There are three highlights to the foreign exchange market today. First, the yen is marginally softer. The yen’s strength this month has been the main development. After making a marginal new high yesterday, some semblance of stability emerged in North America yesterday, and this has carried over into today’s activity.
The greenback largely held above JPY107.90 and rose to JPY108.40 in late Asia. It has been consolidating in the European morning. Japan’s Finance Minister appeared to ratchet up the rhetoric a notch, warning that if the moves are extreme and one-sided, officials will take action. Yet the fact that there has been no material intervention would imply the Finance Minister’s conditions have not been met.
This is important. Many who have stressed the “currency war” narrative have been warning since at least mid-February that BOJ intervention was a growing risk. The fact that there has been no intervention seems to support our contention, which the arms control agreement, not to use the foreign exchange market for competitive advantage, remains intact.
Officials are in Washington DC for the IMF and World Bank meetings. This could be a potential forum to coordinate intervention, but we continue to argue that the bar to intervention is high. There seems to be little reason to expect the US to agree to dollar-buying intervention. Similarly, there is no reason to expect the ECB to agree on euro buying intervention.
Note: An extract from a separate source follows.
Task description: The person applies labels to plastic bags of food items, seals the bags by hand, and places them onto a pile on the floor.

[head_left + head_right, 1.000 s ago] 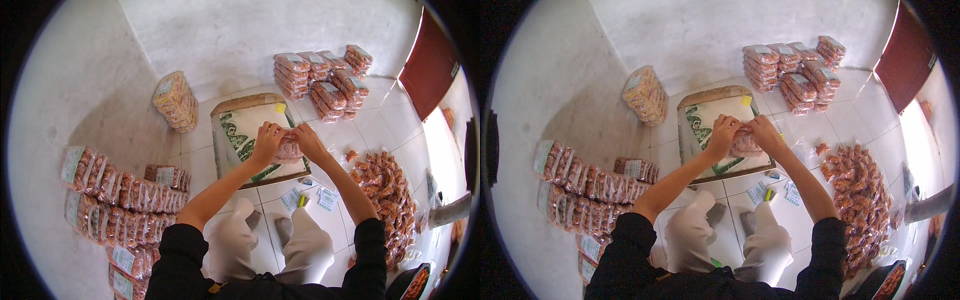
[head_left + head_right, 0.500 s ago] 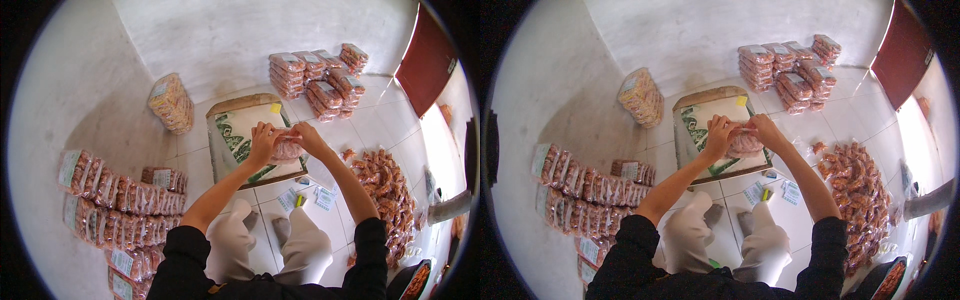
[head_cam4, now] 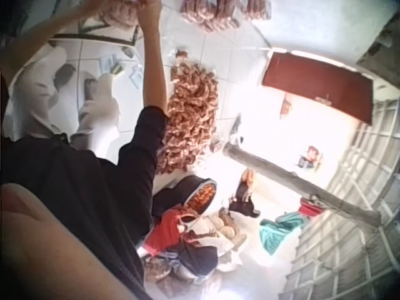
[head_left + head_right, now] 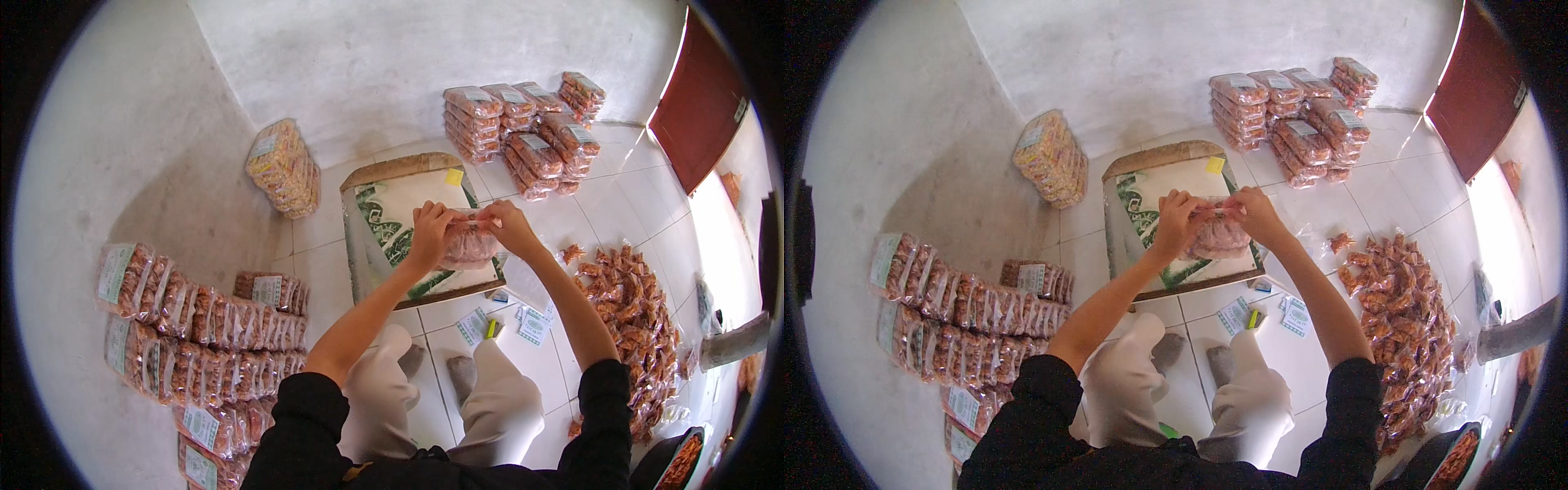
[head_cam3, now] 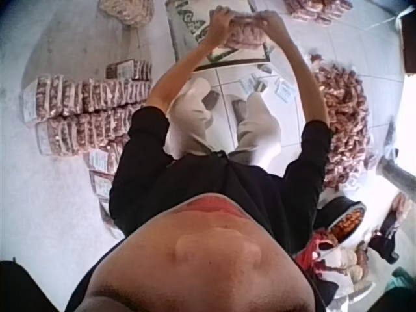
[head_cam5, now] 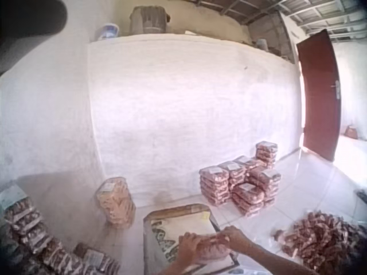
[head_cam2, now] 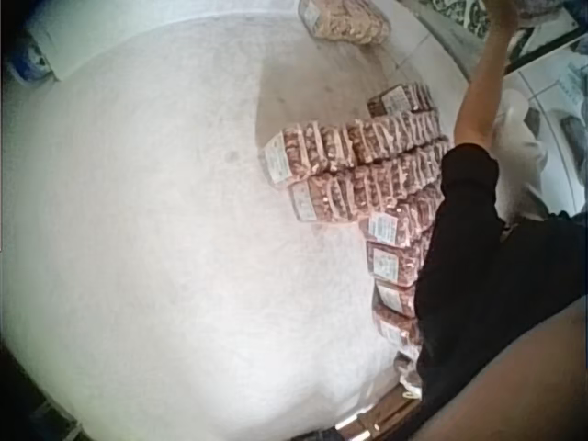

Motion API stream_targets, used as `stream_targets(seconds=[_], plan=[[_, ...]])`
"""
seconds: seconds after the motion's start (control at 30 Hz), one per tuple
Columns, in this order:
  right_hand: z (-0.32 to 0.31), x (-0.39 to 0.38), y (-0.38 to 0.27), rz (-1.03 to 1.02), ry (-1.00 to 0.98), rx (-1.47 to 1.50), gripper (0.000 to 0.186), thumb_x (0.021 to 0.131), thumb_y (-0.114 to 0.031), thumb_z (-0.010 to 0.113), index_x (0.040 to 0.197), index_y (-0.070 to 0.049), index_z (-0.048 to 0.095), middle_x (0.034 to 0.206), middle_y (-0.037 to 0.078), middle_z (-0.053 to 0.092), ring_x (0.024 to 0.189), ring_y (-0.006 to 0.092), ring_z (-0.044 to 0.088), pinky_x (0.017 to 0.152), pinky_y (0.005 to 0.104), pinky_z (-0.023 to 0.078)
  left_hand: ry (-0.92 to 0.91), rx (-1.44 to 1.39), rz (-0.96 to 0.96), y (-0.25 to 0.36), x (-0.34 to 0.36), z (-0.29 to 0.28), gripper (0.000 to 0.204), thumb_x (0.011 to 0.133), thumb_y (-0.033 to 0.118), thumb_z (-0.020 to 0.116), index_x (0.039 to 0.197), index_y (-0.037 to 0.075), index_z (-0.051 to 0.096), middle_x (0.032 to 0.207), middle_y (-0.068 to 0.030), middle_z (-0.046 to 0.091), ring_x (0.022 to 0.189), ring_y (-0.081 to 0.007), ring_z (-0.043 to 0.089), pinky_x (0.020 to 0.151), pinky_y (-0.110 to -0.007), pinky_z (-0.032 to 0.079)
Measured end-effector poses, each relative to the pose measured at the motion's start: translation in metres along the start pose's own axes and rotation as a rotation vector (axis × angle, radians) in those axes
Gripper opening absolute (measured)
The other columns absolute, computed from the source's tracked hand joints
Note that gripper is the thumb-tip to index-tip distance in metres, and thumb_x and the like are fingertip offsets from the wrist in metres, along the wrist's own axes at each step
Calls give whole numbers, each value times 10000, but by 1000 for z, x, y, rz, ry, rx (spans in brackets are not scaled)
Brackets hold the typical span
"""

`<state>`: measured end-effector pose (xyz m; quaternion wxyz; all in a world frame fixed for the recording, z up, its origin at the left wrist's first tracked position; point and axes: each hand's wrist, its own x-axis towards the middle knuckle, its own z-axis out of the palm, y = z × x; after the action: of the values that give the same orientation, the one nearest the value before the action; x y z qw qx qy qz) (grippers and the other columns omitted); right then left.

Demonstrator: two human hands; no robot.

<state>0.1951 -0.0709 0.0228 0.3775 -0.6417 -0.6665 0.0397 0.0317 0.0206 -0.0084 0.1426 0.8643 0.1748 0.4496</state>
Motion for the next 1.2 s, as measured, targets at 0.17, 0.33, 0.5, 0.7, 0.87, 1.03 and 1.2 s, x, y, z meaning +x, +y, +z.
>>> stream_targets(seconds=[0.17, 0.33, 0.5, 0.7, 0.87, 1.03, 1.2], plan=[[11, 1, -8, -197, 41, -65, 150, 689, -95, 692, 782, -21, 601, 812, 116, 583, 759, 263, 548, 644, 320, 454, -104, -59, -1, -5, 1, -6, 218, 746, 280, 652, 884, 114, 621, 736, -23, 532, 772, -192, 485, 727, -330, 298], [5, 3, -13, 19, -97, 51, 134, 656, -87, 673, 740, -33, 584, 716, 133, 560, 725, 301, 557, 654, 376, 449, -228, -275, -199, 0, 7, -14, 175, 741, 216, 658, 839, 87, 592, 814, -35, 585, 752, -179, 531, 782, -358, 317], [1, 3, -13, 78, -152, 124, 103, 637, -71, 679, 690, -21, 607, 661, 123, 589, 627, 251, 596, 592, 330, 469, -400, -756, -448, -3, 5, -20, 270, 791, 204, 654, 974, 52, 525, 832, -20, 553, 820, -158, 551, 825, -281, 416], [1, -6, -8, 133, -197, 183, 70, 648, -59, 654, 691, -32, 606, 682, 112, 579, 666, 260, 589, 621, 342, 463, -36, -987, -1240, -12, -69, -15, 385, 805, 412, 623, 924, 80, 470, 876, -55, 547, 803, -175, 566, 733, -295, 474], [14, -68, -34, -161, -79, 15, 88, 659, -65, 631, 690, -75, 549, 731, 101, 507, 725, 307, 523, 676, 386, 431, -472, -1437, -1520, 30, -90, -42, 388, 808, 466, 586, 872, 98, 482, 863, -68, 557, 738, -185, 581, 726, -325, 508], [51, -118, -49, -396, 100, -114, 106, 645, -42, 615, 699, -50, 524, 726, 84, 488, 725, 265, 518, 685, 390, 430, -544, -1333, -1523, 28, -120, -28, 272, 829, 245, 602, 1018, 56, 553, 851, -50, 555, 762, -138, 575, 728, -276, 522], [81, -127, -2, -389, 38, -225, 150, 615, -39, 586, 744, -48, 509, 741, 80, 458, 766, 252, 510, 692, 387, 432, -378, -1444, -1614, 12, -131, 18, 198, 815, 155, 611, 958, 24, 575, 838, -44, 557, 739, -150, 577, 751, -297, 528]])
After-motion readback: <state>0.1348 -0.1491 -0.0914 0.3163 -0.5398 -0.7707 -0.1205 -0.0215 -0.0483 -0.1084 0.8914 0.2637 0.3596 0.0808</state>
The yen’s strength coupled with disappointing inflation data may raise the risk of additional easing by the BOJ later this month. The poor reaction to the unexpected easing–adoption of negative rates–at the end of January, may give BOJ officials cause to pause and reevaluate their tools and tactics.
We note that the initial yen rally in the first half of February exhausted itself, and the dollar-yen traded broadly sideways from mid-February through late-March. The recent leg up by the yen at the start of the month may be a combination of seasonal pressures and speculative attention. The seasonal pressure seems to be ebbing and, as we noted, over the last two weeks, speculators in the futures market have added to both long and short positions.